*Instructions for the task:* Once the line with "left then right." is found in the entries below, print it and each following line exactly, stopping after the line with "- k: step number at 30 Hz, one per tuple"; print nothing else.

*Dataset records:*
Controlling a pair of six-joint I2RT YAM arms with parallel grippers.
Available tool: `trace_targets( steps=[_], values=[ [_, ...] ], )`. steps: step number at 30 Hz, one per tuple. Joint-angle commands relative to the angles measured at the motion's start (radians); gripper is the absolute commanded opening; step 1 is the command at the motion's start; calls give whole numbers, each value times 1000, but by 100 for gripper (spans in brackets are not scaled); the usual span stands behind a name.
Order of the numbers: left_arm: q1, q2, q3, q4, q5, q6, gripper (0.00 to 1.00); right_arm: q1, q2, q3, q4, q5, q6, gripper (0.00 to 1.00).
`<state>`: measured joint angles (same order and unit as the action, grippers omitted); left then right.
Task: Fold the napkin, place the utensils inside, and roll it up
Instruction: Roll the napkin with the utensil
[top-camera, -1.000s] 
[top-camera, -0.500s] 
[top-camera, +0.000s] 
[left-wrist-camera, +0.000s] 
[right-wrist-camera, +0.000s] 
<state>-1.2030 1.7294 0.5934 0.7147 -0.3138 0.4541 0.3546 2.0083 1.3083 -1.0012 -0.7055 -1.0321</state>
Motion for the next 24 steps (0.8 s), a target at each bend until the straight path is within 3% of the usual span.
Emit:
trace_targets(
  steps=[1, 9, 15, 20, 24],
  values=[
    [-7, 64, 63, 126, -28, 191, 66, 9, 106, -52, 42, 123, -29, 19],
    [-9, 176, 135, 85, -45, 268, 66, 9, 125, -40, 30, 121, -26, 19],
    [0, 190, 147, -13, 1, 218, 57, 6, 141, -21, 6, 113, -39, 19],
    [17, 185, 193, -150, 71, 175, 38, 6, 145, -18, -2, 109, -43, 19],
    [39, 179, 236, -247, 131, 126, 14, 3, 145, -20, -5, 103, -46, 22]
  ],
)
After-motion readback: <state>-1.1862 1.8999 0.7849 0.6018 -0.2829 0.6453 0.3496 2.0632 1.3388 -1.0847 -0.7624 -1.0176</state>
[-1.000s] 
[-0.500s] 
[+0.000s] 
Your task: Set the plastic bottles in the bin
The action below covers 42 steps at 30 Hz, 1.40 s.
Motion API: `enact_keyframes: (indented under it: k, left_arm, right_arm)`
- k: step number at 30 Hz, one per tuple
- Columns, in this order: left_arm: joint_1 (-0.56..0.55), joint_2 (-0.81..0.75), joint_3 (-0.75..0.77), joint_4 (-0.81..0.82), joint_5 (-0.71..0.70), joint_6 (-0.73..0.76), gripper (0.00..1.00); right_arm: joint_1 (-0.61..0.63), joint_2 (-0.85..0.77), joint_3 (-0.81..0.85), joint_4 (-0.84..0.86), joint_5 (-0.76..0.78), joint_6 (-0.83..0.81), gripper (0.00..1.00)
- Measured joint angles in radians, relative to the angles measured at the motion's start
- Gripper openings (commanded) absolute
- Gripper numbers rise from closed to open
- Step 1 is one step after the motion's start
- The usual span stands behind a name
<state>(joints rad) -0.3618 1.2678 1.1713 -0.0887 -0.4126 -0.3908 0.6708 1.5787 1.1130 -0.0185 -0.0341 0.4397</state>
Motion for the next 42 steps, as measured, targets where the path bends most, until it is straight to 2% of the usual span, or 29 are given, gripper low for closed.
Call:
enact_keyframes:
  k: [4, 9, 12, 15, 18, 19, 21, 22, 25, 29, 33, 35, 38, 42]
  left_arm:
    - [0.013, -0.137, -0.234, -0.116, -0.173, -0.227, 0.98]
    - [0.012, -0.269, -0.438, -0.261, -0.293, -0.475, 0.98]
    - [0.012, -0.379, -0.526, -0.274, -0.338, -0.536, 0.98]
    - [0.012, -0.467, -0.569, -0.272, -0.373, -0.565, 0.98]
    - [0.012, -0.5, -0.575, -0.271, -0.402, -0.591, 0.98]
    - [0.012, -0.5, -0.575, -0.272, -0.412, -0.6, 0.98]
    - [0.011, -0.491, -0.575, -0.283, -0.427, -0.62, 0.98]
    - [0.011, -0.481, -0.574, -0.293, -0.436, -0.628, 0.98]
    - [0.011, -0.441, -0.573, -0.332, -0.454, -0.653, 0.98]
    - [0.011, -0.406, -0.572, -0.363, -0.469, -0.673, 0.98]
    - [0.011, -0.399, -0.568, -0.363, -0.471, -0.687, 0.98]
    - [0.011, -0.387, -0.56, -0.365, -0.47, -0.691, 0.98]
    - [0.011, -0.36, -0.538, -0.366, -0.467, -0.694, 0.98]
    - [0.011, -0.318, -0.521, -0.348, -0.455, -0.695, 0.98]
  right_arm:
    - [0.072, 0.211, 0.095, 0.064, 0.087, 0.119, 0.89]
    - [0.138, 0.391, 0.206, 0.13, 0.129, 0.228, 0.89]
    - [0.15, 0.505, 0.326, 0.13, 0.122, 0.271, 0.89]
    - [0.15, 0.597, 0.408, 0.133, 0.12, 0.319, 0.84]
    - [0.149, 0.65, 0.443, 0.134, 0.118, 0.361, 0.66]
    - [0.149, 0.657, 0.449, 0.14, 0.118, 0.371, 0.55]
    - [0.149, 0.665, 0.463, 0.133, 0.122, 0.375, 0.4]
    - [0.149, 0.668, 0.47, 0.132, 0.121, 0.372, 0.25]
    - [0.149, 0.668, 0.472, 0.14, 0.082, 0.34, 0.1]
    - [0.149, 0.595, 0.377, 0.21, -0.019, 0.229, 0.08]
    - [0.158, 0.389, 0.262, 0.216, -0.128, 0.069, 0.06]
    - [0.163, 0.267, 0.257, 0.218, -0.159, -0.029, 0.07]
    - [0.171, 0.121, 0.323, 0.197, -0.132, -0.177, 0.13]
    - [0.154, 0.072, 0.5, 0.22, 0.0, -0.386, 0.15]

*Response to this exercise:*
`<state>`: measured joint angles (same order and unit as the action, grippers omitted); left then right.
Task: Fold the napkin, place the utensils inside, and roll it up
Instruction: Roll the napkin with the utensil
[top-camera, -1.000s] 
[top-camera, -0.500s] 
[top-camera, +0.000s] 
[left-wrist-camera, +0.000s] 
[right-wrist-camera, +0.000s] 
<state>-1.2030 1.7294 0.5934 0.7147 -0.3138 0.4541 0.3546 2.0083 1.3083 -1.0012 -0.7055 -1.0321</state>
Motion for the next 24 steps (0.8 s), a target at each bend until the straight path is within 3% of the usual span.
Emit:
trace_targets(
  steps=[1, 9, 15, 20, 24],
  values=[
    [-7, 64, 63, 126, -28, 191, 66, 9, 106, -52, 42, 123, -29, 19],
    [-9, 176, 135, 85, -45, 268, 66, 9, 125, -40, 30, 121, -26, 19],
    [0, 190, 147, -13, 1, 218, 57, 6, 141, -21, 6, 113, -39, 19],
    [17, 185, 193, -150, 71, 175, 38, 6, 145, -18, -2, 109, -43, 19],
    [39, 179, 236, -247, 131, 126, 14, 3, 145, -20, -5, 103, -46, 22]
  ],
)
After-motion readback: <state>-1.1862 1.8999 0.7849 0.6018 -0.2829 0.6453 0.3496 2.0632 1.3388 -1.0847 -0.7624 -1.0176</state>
[-1.000s] 
[-0.500s] 
[+0.000s] 
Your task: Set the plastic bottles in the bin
The action below covers 42 steps at 30 Hz, 1.40 s.
Motion API: `enact_keyframes: (indented under it: k, left_arm, right_arm)`
- k: step number at 30 Hz, one per tuple

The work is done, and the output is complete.